"the" Mrs. Astor

Friday, July 28, 2006



Just how do you put the finger on depression? Is it the long climb out of a two week cold, the bloody madness of work, watching too much news and dreaming about how nice it would be if both sides in the Middle East just wiped each other out and we'd be done with them all?

Books provide the escape; of that I'm sure. I'm finishing up the biography of Alva and Consuelo Vanderbilt and just picked up "Parties", by Carl Van Vechten again. I read it six years ago and was mesmerized by his portrait of New York society of the twenties engaged as it was with booze, sex, and jazz. Van Vechten was an important photographer of the times he lived in and he was especially interested in the American Blacks, their contribution in music and style, how America marginalized them while imitating them, and the general social decadence of the period. He was rich and well-placed to have The Eye on everything.

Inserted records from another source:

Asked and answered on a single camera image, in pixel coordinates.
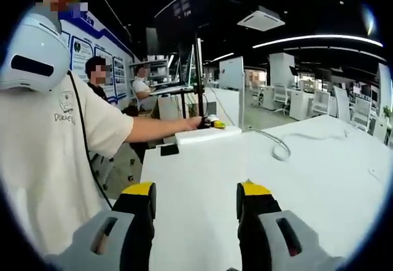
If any white storage shelf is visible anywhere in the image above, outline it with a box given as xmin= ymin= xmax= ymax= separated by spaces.
xmin=128 ymin=54 xmax=171 ymax=85

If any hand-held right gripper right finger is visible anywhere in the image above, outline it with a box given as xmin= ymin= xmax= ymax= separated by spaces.
xmin=236 ymin=178 xmax=345 ymax=271

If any black square pad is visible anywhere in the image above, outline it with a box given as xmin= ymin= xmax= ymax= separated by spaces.
xmin=160 ymin=144 xmax=180 ymax=157

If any white table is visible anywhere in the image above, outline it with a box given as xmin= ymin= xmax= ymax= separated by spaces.
xmin=140 ymin=114 xmax=393 ymax=271

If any white office chair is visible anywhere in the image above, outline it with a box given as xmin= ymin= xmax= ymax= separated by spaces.
xmin=272 ymin=82 xmax=292 ymax=116
xmin=333 ymin=85 xmax=351 ymax=122
xmin=349 ymin=95 xmax=373 ymax=131
xmin=311 ymin=88 xmax=332 ymax=117

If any ceiling air conditioner unit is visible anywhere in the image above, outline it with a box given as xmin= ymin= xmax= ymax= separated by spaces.
xmin=236 ymin=5 xmax=286 ymax=33

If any black worn device cable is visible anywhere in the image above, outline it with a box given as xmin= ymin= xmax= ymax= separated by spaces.
xmin=66 ymin=70 xmax=114 ymax=210

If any white standing desk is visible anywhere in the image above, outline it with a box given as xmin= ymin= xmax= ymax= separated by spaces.
xmin=149 ymin=82 xmax=195 ymax=98

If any long ceiling light strip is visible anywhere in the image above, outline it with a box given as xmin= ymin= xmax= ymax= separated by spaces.
xmin=252 ymin=34 xmax=384 ymax=50

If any white worn device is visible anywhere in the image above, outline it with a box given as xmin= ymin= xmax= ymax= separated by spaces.
xmin=0 ymin=14 xmax=72 ymax=95

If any white power strip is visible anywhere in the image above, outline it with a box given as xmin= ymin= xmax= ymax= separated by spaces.
xmin=174 ymin=125 xmax=244 ymax=146

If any person's left hand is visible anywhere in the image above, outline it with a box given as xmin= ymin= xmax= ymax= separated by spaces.
xmin=183 ymin=116 xmax=204 ymax=131

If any black wall monitor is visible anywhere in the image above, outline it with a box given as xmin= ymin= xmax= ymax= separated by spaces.
xmin=154 ymin=0 xmax=213 ymax=43

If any blue wall poster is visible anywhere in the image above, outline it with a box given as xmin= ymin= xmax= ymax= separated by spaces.
xmin=60 ymin=9 xmax=134 ymax=106

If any whiteboard on stand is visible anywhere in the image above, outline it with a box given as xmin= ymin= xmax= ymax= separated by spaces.
xmin=219 ymin=56 xmax=246 ymax=93

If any black monitor stand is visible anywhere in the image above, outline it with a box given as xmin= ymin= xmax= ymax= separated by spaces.
xmin=193 ymin=34 xmax=208 ymax=120

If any person in cream t-shirt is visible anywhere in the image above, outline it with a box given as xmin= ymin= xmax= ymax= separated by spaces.
xmin=0 ymin=67 xmax=135 ymax=261

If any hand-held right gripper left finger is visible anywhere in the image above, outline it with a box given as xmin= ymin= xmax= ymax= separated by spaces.
xmin=45 ymin=181 xmax=157 ymax=271

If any white power strip cable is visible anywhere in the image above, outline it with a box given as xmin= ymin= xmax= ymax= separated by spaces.
xmin=247 ymin=125 xmax=351 ymax=162

It's funny that most biographies of Van Vechten only mention his 1926 book, (unfortunately titled) "Nigger Heaven" (a reference to the top most seats in a theater's balconey). My dear friend, Kevin Woods (an antique dealer of the highest order in Boston), sent me "Parties" with a note, "YOU will enjoy this." It was a somewhat striking mirror of my own life, and I couldn't stop reading it. It is a study of a superficial, party life based on self-doubt, lies, corruption, murder, and booze. I was The Grafin, he said, the German countess who attended every orgy and sat in the background with a martini in hand, laughing uncontrollably at everything.

Van Vecten's collection of portraits of American blacks is invaluable and he definitely found what he liked in Harlem. I'm re-reading "Parties" now and it's picking me up again. There's nothing like a book about a shallow and tawdry existence to bring a smile to my face again.

3 Comments:

At 9:44 AM, Blogger The INFOSEC Consultant said...

Curling up with a good book certainly has its curative effects.

BTW, the buzz of NYC is focused on poor Brooke (Astor). Family? If that is family, give me my friends any day...

 
At 10:46 AM, Blogger Alexis du Bois said...

I know...apparently the young, shrew wife of the son is behind this and she is socially inept enough to have been blabbing to the press and generally damning herself and the old geezer she maried (the son who's guardianship--at a mere $2.3 million a year--has been taken away). I agree; keep an eye on family, but trust friends.

 
At 2:16 AM, Anonymous Anonymous said...

I love getting sick just so that I can crawl into bed with a book. Apropos of this blog, how about
1. Derek Marlowe's bio of Nancy Astor or The Selected Correspondence of George Bernard Shaw and Nancy Astor;
2. The Sisters: The Saga Of The Mitford Family;
3. The Last Romantic: The Biography of Queen Marie of Romania by Hannah Pakula;
4. Ena: Spain's English Queen by Gerard Noel.